Under the current approach, it can take a few days and up to a few weeks. Removing too much when the tumour is less aggressive can affect a patient’s neurologic and cognitive function.

Likewise, removing too little when the tumour is highly aggressive may leave behind malignant tissue that can grow and spread quickly.

“Right now, even state-of-the-art clinical practice cannot profile tumours molecularly during surgery. Our tool overcomes this challenge by extracting thus-far untapped biomedical signals from frozen pathology slides,” said Kun-Hsing Yu, Assistant Professor of biomedical informatics in the Blavatnik Institute at Harvard Medical School in the US.

“The ability to determine intraoperative molecular diagnosis in real time, during surgery, can propel the development of real-time precision oncology,” Yu added.

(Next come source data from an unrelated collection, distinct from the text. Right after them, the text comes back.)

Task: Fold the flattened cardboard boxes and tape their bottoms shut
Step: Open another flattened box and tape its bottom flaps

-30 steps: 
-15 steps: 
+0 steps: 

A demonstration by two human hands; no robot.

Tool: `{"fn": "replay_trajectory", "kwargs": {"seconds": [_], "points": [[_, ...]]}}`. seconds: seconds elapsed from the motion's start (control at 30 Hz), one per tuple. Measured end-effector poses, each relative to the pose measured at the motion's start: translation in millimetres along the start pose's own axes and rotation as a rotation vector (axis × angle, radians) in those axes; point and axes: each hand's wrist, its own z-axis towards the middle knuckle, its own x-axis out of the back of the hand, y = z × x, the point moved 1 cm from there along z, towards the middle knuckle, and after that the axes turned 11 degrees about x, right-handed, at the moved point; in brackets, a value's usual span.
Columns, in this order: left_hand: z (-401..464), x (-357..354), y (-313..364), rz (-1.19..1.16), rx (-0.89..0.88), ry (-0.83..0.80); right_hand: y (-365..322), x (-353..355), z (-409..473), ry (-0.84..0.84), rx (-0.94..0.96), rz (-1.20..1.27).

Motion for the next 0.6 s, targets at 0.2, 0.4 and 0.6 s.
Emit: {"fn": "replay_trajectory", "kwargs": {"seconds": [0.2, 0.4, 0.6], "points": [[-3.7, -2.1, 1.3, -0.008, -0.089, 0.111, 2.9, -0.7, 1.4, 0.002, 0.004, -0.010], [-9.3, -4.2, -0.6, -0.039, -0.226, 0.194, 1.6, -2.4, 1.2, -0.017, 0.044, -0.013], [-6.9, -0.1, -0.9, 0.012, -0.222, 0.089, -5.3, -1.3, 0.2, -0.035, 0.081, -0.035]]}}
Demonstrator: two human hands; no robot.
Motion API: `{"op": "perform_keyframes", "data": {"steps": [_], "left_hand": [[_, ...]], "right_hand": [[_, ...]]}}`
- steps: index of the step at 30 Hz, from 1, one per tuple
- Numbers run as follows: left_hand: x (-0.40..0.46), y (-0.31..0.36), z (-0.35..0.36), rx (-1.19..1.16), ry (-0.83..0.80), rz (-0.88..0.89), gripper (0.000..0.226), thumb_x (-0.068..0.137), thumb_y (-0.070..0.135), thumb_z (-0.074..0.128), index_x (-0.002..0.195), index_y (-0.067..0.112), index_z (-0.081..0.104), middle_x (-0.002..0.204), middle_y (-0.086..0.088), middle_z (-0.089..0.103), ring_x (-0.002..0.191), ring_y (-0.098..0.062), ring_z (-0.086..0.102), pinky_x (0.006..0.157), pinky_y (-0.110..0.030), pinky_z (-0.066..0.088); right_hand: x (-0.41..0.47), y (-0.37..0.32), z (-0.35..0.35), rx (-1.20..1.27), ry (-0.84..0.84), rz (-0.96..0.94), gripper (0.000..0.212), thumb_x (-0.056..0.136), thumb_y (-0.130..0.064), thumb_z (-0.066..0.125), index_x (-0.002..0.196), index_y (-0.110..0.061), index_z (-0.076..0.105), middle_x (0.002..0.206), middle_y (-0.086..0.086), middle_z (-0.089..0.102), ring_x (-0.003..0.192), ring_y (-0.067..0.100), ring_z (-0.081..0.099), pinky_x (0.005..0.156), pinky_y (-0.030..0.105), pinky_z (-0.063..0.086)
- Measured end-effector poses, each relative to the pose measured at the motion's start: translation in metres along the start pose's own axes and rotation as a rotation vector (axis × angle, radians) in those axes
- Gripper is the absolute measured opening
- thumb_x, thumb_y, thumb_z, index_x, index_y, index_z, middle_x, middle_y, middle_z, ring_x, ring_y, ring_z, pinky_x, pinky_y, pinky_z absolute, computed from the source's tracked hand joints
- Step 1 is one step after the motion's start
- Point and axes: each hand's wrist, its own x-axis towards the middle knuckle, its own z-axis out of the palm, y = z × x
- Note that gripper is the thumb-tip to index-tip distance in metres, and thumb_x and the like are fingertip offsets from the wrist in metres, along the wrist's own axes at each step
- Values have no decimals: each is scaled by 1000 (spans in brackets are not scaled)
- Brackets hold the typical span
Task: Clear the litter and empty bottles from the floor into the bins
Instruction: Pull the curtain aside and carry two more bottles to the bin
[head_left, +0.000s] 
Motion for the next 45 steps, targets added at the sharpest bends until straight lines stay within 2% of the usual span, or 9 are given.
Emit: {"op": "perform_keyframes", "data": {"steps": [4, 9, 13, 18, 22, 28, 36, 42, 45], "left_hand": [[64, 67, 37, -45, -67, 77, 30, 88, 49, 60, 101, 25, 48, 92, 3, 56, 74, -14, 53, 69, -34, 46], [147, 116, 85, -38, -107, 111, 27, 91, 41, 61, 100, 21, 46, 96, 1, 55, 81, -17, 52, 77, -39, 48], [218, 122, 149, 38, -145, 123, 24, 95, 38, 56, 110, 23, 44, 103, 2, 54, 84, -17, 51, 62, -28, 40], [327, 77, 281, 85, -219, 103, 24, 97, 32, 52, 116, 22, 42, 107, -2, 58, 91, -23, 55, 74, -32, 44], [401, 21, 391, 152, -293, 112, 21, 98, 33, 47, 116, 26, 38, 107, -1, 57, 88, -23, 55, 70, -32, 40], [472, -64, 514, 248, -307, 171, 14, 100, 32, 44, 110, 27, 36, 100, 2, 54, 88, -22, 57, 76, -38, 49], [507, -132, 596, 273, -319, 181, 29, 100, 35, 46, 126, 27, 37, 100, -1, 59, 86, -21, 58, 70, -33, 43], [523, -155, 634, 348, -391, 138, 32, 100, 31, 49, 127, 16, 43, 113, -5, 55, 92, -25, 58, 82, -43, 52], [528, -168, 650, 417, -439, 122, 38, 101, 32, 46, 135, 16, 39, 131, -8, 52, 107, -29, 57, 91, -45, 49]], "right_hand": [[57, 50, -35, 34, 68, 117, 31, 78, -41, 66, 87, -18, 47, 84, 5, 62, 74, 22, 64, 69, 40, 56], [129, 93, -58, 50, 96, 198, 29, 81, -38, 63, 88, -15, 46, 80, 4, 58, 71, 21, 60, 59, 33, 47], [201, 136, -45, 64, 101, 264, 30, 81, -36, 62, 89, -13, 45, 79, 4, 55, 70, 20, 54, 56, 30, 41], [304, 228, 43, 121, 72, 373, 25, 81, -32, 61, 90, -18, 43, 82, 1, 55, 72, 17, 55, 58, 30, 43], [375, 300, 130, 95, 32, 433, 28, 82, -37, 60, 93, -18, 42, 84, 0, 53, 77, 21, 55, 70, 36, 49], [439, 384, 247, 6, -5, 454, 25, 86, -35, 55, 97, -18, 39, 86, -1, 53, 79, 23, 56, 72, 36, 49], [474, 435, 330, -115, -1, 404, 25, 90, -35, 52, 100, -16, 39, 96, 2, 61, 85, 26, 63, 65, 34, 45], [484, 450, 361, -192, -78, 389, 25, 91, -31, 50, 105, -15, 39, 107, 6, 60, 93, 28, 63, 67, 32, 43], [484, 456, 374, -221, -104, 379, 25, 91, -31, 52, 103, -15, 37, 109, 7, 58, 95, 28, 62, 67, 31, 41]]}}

The tool, called CHARM (Cryosection Histopathology Assessment and Review Machine), ability to expedite molecular diagnosis could be particularly valuable in areas with limited access to technology to perform rapid cancer genetic sequencing.

CHARM was developed using 2,334 brain tumour samples from 1,524 people with glioma from three different patient populations. When tested on a never-before-seen set of brain samples, the tool distinguished tumours with specific molecular mutations at 93 per cent accuracy and successfully classified three major types of gliomas with distinct molecular features that carry different prognoses and respond differently to treatments.

Further, the tool successfully captured visual characteristics of the tissue surrounding the malignant cells. It was also capable of spotting telltale areas with greater cellular density and more cell death within samples, both of which signal more aggressive glioma types.

CHARM was also able to pinpoint clinically important molecular alterations in a subset of low-grade gliomas, a subtype of glioma that is less aggressive and therefore less likely to invade surrounding tissue. Each of these changes also signals different propensity for growth, spread, and treatment response.

The researchers said that while the model was trained and tested on glioma samples, it could be successfully retrained to identify other brain cancer subtypes.

However, CHARM still has to be clinically validated through testing in real-world settings and cleared by the US FDA before deployment in hospitals, the research team said, in the study published in the journal Med.